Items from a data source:
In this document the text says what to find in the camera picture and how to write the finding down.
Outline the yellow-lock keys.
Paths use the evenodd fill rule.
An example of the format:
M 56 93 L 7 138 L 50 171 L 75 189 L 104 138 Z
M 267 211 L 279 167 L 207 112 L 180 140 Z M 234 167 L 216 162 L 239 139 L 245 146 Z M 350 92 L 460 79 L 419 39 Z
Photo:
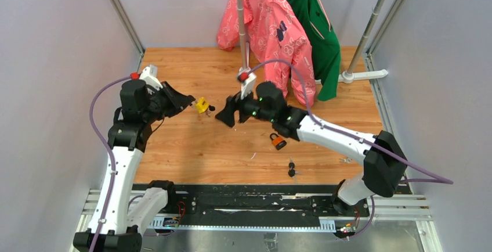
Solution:
M 211 117 L 212 112 L 215 111 L 215 107 L 213 105 L 209 105 L 205 110 L 205 115 L 207 117 Z

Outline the yellow padlock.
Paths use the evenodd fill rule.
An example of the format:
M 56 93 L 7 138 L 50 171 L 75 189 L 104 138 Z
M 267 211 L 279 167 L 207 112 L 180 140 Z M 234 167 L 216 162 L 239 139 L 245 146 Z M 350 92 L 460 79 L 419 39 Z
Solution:
M 190 106 L 194 108 L 198 114 L 207 113 L 209 110 L 209 102 L 204 97 L 192 101 Z

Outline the orange padlock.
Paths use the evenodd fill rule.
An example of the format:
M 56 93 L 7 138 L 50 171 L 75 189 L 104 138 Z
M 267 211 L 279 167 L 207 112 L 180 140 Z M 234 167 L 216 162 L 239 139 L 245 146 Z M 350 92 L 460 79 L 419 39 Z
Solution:
M 271 140 L 272 145 L 275 147 L 276 150 L 281 150 L 287 145 L 287 142 L 282 138 L 280 135 L 277 133 L 271 133 L 269 135 L 269 138 Z

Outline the black orange-lock keys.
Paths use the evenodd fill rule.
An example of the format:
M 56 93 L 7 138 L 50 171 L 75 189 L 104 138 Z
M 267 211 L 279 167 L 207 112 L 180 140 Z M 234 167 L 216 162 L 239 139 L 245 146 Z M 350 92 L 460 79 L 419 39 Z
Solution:
M 293 162 L 292 157 L 289 157 L 288 176 L 291 177 L 296 184 L 299 183 L 296 178 L 297 175 L 302 175 L 302 173 L 295 169 L 295 163 Z

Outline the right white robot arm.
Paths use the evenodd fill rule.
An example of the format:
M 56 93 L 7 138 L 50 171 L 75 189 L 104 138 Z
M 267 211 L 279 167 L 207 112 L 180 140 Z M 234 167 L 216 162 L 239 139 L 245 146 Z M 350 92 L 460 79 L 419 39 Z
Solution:
M 363 172 L 343 180 L 331 200 L 332 210 L 341 216 L 369 196 L 392 197 L 407 168 L 407 159 L 392 133 L 382 130 L 373 135 L 324 121 L 307 110 L 288 105 L 272 82 L 260 83 L 255 93 L 240 91 L 229 96 L 215 117 L 233 127 L 236 113 L 240 123 L 251 117 L 270 122 L 284 138 L 326 147 L 360 164 Z

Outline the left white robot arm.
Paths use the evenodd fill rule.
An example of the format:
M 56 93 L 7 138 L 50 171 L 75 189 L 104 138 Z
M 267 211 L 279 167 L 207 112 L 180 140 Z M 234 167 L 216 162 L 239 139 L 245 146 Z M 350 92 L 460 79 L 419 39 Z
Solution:
M 131 77 L 111 82 L 97 96 L 118 83 L 122 84 L 121 107 L 115 110 L 108 137 L 101 134 L 93 118 L 97 98 L 89 109 L 91 126 L 107 150 L 108 162 L 92 219 L 85 231 L 74 235 L 73 246 L 78 251 L 140 251 L 154 217 L 160 211 L 171 213 L 178 205 L 173 182 L 156 180 L 148 184 L 135 206 L 129 206 L 136 171 L 153 134 L 152 124 L 181 113 L 195 98 L 167 82 L 148 84 Z

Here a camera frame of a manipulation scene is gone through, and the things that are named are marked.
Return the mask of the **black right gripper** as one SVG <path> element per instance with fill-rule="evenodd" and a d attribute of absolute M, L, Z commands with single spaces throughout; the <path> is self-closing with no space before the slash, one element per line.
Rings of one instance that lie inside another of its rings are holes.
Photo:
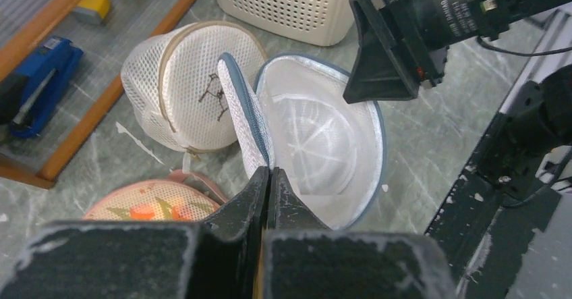
<path fill-rule="evenodd" d="M 349 0 L 358 52 L 343 93 L 349 104 L 410 101 L 420 87 L 434 88 L 445 75 L 448 47 L 431 50 L 405 0 Z"/>

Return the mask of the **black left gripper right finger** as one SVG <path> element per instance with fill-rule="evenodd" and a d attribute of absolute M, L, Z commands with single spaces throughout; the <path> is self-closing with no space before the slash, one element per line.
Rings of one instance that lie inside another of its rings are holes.
<path fill-rule="evenodd" d="M 329 229 L 274 169 L 263 240 L 265 298 L 455 298 L 430 237 Z"/>

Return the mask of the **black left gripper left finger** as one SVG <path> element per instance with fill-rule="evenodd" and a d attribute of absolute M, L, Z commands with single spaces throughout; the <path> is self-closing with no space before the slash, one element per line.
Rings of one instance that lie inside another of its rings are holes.
<path fill-rule="evenodd" d="M 203 221 L 55 221 L 2 298 L 255 298 L 270 169 Z"/>

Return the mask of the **white mesh laundry bag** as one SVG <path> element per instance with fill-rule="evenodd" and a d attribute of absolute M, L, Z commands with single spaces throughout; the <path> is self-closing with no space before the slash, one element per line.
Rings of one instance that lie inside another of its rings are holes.
<path fill-rule="evenodd" d="M 224 53 L 217 74 L 247 175 L 283 169 L 326 226 L 355 224 L 382 190 L 387 141 L 379 105 L 347 103 L 348 72 L 311 55 L 275 55 L 249 78 Z"/>

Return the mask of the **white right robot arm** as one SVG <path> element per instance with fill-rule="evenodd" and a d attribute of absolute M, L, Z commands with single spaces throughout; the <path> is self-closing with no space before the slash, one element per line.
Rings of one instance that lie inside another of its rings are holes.
<path fill-rule="evenodd" d="M 571 0 L 349 0 L 359 48 L 343 93 L 347 103 L 409 101 L 445 74 L 452 44 L 474 38 L 484 49 L 509 26 Z M 525 163 L 571 144 L 571 66 L 540 82 L 536 100 L 510 116 L 482 151 L 480 175 L 519 206 L 532 199 L 516 189 Z"/>

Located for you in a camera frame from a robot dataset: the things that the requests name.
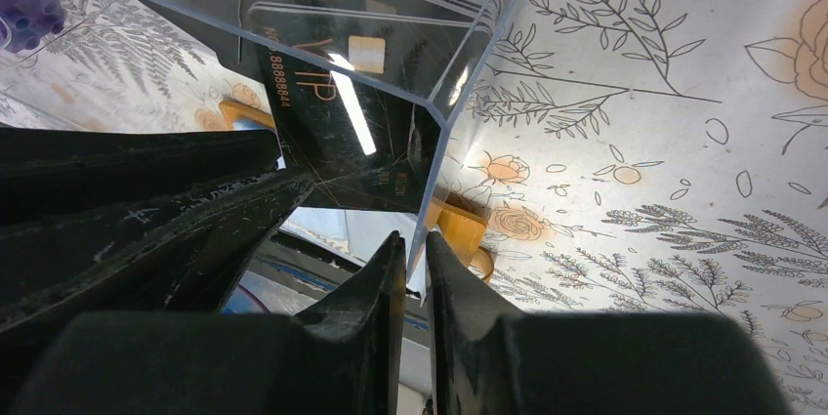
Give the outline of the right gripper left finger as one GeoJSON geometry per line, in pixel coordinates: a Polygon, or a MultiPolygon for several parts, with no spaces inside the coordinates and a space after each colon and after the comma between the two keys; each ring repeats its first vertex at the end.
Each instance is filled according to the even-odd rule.
{"type": "Polygon", "coordinates": [[[39,358],[14,414],[393,414],[405,242],[294,314],[87,312],[39,358]]]}

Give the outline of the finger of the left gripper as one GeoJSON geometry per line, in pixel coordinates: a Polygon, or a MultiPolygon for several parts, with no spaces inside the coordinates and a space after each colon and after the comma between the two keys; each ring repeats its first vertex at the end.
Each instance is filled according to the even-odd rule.
{"type": "Polygon", "coordinates": [[[4,128],[1,222],[186,192],[273,169],[280,153],[265,130],[115,134],[4,128]]]}
{"type": "Polygon", "coordinates": [[[1,230],[1,330],[49,332],[88,310],[213,311],[312,192],[272,171],[1,230]]]}

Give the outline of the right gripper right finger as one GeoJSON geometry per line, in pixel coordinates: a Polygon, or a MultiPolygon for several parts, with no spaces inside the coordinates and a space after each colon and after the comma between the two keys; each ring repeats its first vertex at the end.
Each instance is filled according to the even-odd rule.
{"type": "Polygon", "coordinates": [[[785,414],[757,347],[709,313],[525,312],[426,241],[438,414],[785,414]]]}

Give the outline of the orange leather card holder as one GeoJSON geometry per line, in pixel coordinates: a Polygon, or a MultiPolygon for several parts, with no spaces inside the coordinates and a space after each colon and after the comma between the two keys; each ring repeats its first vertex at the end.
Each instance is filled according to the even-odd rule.
{"type": "MultiPolygon", "coordinates": [[[[270,130],[276,133],[271,116],[249,105],[234,100],[223,100],[219,104],[221,113],[235,131],[270,130]]],[[[482,217],[459,207],[441,207],[436,224],[452,250],[466,268],[475,268],[482,273],[481,280],[489,283],[494,272],[491,254],[480,247],[485,231],[482,217]]]]}

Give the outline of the clear plastic card box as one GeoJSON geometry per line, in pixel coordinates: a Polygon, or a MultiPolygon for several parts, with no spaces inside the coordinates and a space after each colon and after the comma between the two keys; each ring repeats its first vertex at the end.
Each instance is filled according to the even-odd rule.
{"type": "Polygon", "coordinates": [[[515,0],[143,1],[262,80],[286,164],[312,175],[307,205],[401,229],[420,283],[453,126],[515,0]]]}

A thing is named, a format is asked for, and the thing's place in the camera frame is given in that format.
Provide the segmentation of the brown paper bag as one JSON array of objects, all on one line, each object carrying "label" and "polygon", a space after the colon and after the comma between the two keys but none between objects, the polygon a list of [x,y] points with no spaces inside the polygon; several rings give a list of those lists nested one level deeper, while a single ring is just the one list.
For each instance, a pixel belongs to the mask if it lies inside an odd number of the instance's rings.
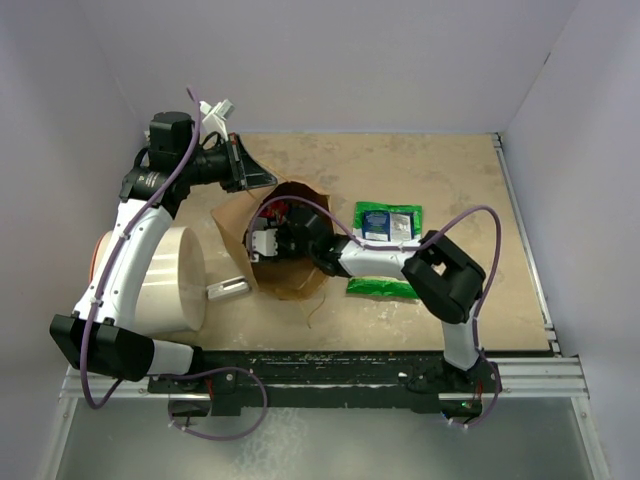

▸ Task:
Look through the entries above. Extract each line with the word "yellow".

▸ Answer area:
Outline the yellow-lock keys.
Outline the yellow padlock.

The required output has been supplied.